I sindacati di voto, al pari degli altri patti parasociali, non possono violare i principi generali di buon funzionamento della società e di tutela degli interessi dei creditori; a questo proposito, è ritenuto invalido: il patto che obbliga gli aderenti a non votare l’azione di responsabilità contro gli amministratori che abbiano cagionato un danno alla società (Cass. 28.04.2010, n. 10215); il patto che sottrae all’assemblea il potere di revocare gli amministratori; il patto tra soci ed amministratori finalizzato a liquidare il patrimonio sociale a prezzi nettamente inferiori a quelli di mercato in favore dei contraenti o di terzi etc.

Parzialmente diversi dai sindacati di voto sono i c.d. patti di consultazione, ossia quegli accordi con i quali i soci si impegnano semplicemente a discutere insieme le materie oggetto di voto nella successiva assemblea, senza imporne le modalità di esercizio.
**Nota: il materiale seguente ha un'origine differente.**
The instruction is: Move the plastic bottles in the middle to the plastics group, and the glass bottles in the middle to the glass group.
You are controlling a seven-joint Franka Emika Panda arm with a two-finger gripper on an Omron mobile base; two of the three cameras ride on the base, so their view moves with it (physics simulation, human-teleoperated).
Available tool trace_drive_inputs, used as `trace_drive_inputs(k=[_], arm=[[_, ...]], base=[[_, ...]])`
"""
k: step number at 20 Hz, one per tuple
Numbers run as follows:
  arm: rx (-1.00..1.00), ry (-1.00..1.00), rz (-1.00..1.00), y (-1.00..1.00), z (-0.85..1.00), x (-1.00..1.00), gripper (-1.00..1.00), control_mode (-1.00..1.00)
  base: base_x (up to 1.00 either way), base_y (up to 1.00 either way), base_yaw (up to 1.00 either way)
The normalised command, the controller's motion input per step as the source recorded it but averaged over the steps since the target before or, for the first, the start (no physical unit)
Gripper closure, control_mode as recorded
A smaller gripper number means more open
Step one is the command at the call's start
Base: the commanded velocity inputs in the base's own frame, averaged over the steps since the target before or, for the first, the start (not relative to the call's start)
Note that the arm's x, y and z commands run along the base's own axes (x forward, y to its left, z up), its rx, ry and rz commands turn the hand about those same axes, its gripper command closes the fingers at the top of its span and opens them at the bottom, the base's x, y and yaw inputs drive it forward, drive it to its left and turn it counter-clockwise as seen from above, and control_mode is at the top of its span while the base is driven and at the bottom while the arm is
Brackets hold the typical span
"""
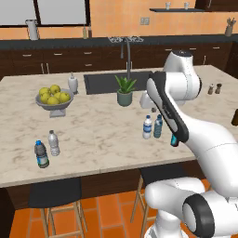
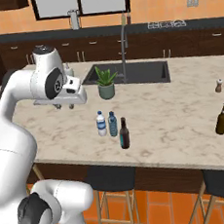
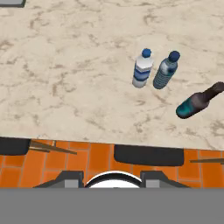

Sindacato di blocco: è il patto che impone limiti e vincoli al libero trasferimento di azioni o quote. Scopo principale di questo sindacato è dotare di stabilità l’assetto proprietario, impedendo che alcuni azionisti possano uscire dalla società o che estranei vi possano entrare in qualità di soci; in altri casi, scopo del sindacato di blocco è anche quello di ottimizzare il valore della partecipazione compravenduta. In questa categoria di patti parasociali rientrano:

      • Patto di non alienazione: si tratta di un accordo che sancisce il divieto di alienare la partecipazione per un tempo determinato. Tale patto, se «contenuto entro convenienti limiti di tempo» e se «risponde a un apprezzabile interesse di una delle parti», può stimarsi valido (art. 1379 cod. civ.). Con riguardo al limite temporale, una indicazione di massima è contenuta nell’art. 2341-bis cod. civ. che, con riguardo alle S.p.A. e alle società che le controllano, ne fissa la durata nel termine di 5 anni.
      • Patto di prelazione e patto di gradimento: con il patto di prelazione si stabilisce che, in caso di vendita della partecipazione sociale, ciascun socio è obbligato ad offrirla agli altri, prima di alienarla a terzi, alle medesime condizioni contrattuali. Con il patto di gradimento, invece, ciascun socio è obbligato a chiedere ed ottenere il gradimento (un’autorizzazione), da parte del soggetto investito di tale potere, per la cessione della propria partecipazione a terzi.
      • Patto tag-along (c.d. di seguito): tale accordo è finalizzato alla tutela del socio di minoranza, al quale viene attribuito il diritto di vendere le azioni insieme al socio di maggioranza, qualora quest’ultimo decida di cedere le proprie, profittando delle medesime condizioni contrattuali concordate con il terzo acquirente e, comunque, ad un prezzo non inferiore ad un certo valore. Scopo di questa clausola – molto diffusa nella prassi – è impedire che il socio di minoranza rimanga intrappolato nella società dalla quale il socio di riferimento decide di uscire, garantendosi un prezzo di vendita più vantaggioso di quello che potrebbe spuntare in caso di contrattazione diretta ed individuale con il terzo acquirente.
      • Patto drag-along (c.d. di trascinamento) → tale accordo è finalizzato alla tutela del socio di maggioranza che, qualora decida di cedere le proprie azioni, ha il diritto di vendere anche la partecipazione posseduta dal socio di minoranza alle medesime condizioni contrattuali a lui riservate e, comunque, ad un prezzo non inferiore ad un determinato valore. L’utilità di questa clausola emerge, soprattutto, quando è formulata una proposta di acquisto della totalità delle partecipazioni societarie e vi è il rischio che il socio di minoranza metta in atto comportamenti ostruzionistici.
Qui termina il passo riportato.